Film score by Lorne Balfe
- Released: October 11, 2019
- Recorded: July–September 2019
- Studio: Remote Control Productions
- Genre: Film score
- Length: 61:42
- Label: Paramount Music

Lorne Balfe chronology
| Mission: Impossible – Fallout (2018) | Gemini Man (2019) | 6 Underground (2019) |

= Gemini Man (soundtrack) =

Gemini Man (Music from the Motion Picture) is the soundtrack to the 2019 film Gemini Man, directed by Ang Lee and starred Will Smith in dual roles: as Henry Brogan, and Jackson Brogan "Junior". Featuring the original score composed by Lorne Balfe, the album consisted of 17 tracks released by Paramount Music on the same date as the film, October 11, 2019. A limited edition CD of 3,000 copies by La-La Land Records also accompanied the score.

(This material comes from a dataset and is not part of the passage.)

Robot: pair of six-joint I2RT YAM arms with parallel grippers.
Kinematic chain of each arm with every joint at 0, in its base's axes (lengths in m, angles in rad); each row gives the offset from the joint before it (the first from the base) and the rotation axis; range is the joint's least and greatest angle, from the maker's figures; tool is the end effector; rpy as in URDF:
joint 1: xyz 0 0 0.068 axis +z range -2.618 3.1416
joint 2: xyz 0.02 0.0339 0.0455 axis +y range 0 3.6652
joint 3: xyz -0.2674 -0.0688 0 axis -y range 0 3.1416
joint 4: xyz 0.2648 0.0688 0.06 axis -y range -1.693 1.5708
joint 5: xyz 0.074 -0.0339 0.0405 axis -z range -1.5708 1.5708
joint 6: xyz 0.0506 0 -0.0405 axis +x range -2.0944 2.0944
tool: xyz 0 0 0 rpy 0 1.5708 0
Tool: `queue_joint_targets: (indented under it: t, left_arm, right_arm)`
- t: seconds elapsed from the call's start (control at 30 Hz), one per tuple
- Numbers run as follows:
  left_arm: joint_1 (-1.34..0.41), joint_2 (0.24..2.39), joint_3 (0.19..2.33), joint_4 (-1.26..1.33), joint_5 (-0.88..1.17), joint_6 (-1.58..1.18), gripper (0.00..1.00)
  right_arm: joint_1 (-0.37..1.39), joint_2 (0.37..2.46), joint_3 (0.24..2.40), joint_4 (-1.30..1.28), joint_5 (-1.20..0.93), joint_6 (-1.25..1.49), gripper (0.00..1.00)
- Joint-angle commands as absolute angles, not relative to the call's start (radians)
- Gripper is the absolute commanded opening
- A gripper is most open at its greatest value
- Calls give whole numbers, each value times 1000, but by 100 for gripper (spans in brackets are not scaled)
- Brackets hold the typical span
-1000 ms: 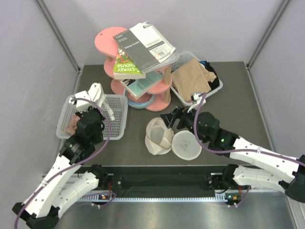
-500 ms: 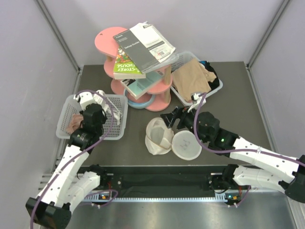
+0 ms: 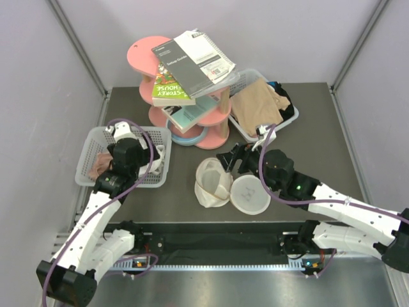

The score received mixed critical response.

== Development ==

"The first time watching the film, I had to help the story musically in that each of Will's characters had their own theme but both were of the same DNA. So I wrote melodies for them both but they'd play on top of each other so that, no matter what, they were connected."
— — Lorne Balfe, on the music of Gemini Man

In February 2019, Marco Beltrami was recruited to score music for the film. However, he was replaced by Lorne Balfe in June 2019. Balfe was hired as he previously worked with the film's producer Jerry Bruckheimer on Geostorm (2017) and 12 Strong (2018), and through his contact, he met Ang Lee during the Christmas of 2018 and introduced him to the team. During the musical discussions, Lee wanted to focus the emotion between Henry and Jackson ("Junior") which was the hardest one as he spent longer on thinking the themes and writing. He then wrote two different pieces of music that work on top of each other, which became the separate themes for the characters. He collaborated with cellist Tina Guo who played music for Gladiator (2000) and Wonder Woman (2017) and had two different cellos: the electric cello for Henry and acoustic for Junior, as "because in one respect, even though Junior is a clone, the point I wanted to make is that he is more real than Henry". He also had to rewrite the music so as to match with the visuals and performances which was more real.

== Track listing ==

| No. | Title | Length |
|---|---|---|
| 1. | "Last Shot" | 3:56 |
| 2. | "Burning the Past" | 3:45 |
| 3. | "Are You Dia?" | 2:57 |
| 4. | "First Confrontation" | 3:38 |
| 5. | "Cartagena" | 2:33 |
| 6. | "Bike Fu" | 3:10 |
| 7. | "Catacombs" | 4:27 |
| 8. | "I Know You Inside and Out" | 5:02 |
| 9. | "Henry and Junior" | 2:32 |
| 10. | "Fighting Gemini" | 4:00 |
| 11. | "Teaming Up" | 2:27 |
| 12. | "Don't You Feel Pain?" | 3:17 |
| 13. | "Verris" | 3:38 |
| 14. | "A Perfect Version of You" | 3:52 |
| 15. | "Those Ghosts" | 2:26 |
| 16. | "Thanks, Brother" | 2:00 |
| 17. | "Gemini Man" | 8:02 |
| Total length: |  | 61:42 |

== Reception ==
Calling it a "pretty solid score", Zanobard Reviews gave 6/10 to the music and called the main theme as "the star of the show, being quite memorable and very enjoyable to listen to". Rob Hunter of Film School Rejects called it as a "rousing, propulsive score". A review from Film Music Central commented "The soundtrack for Gemini Man is adequate and gets the job done, but it's nothing that will blow you away." In contrast, James Southall of Movie Wave called it as an "extremely dull and as far away as you could get from the sort of thoughtful, multi-layered music you usually hear in Ang Lee movies (which is perfectly understandable given the film itself is also a long way from his usual)".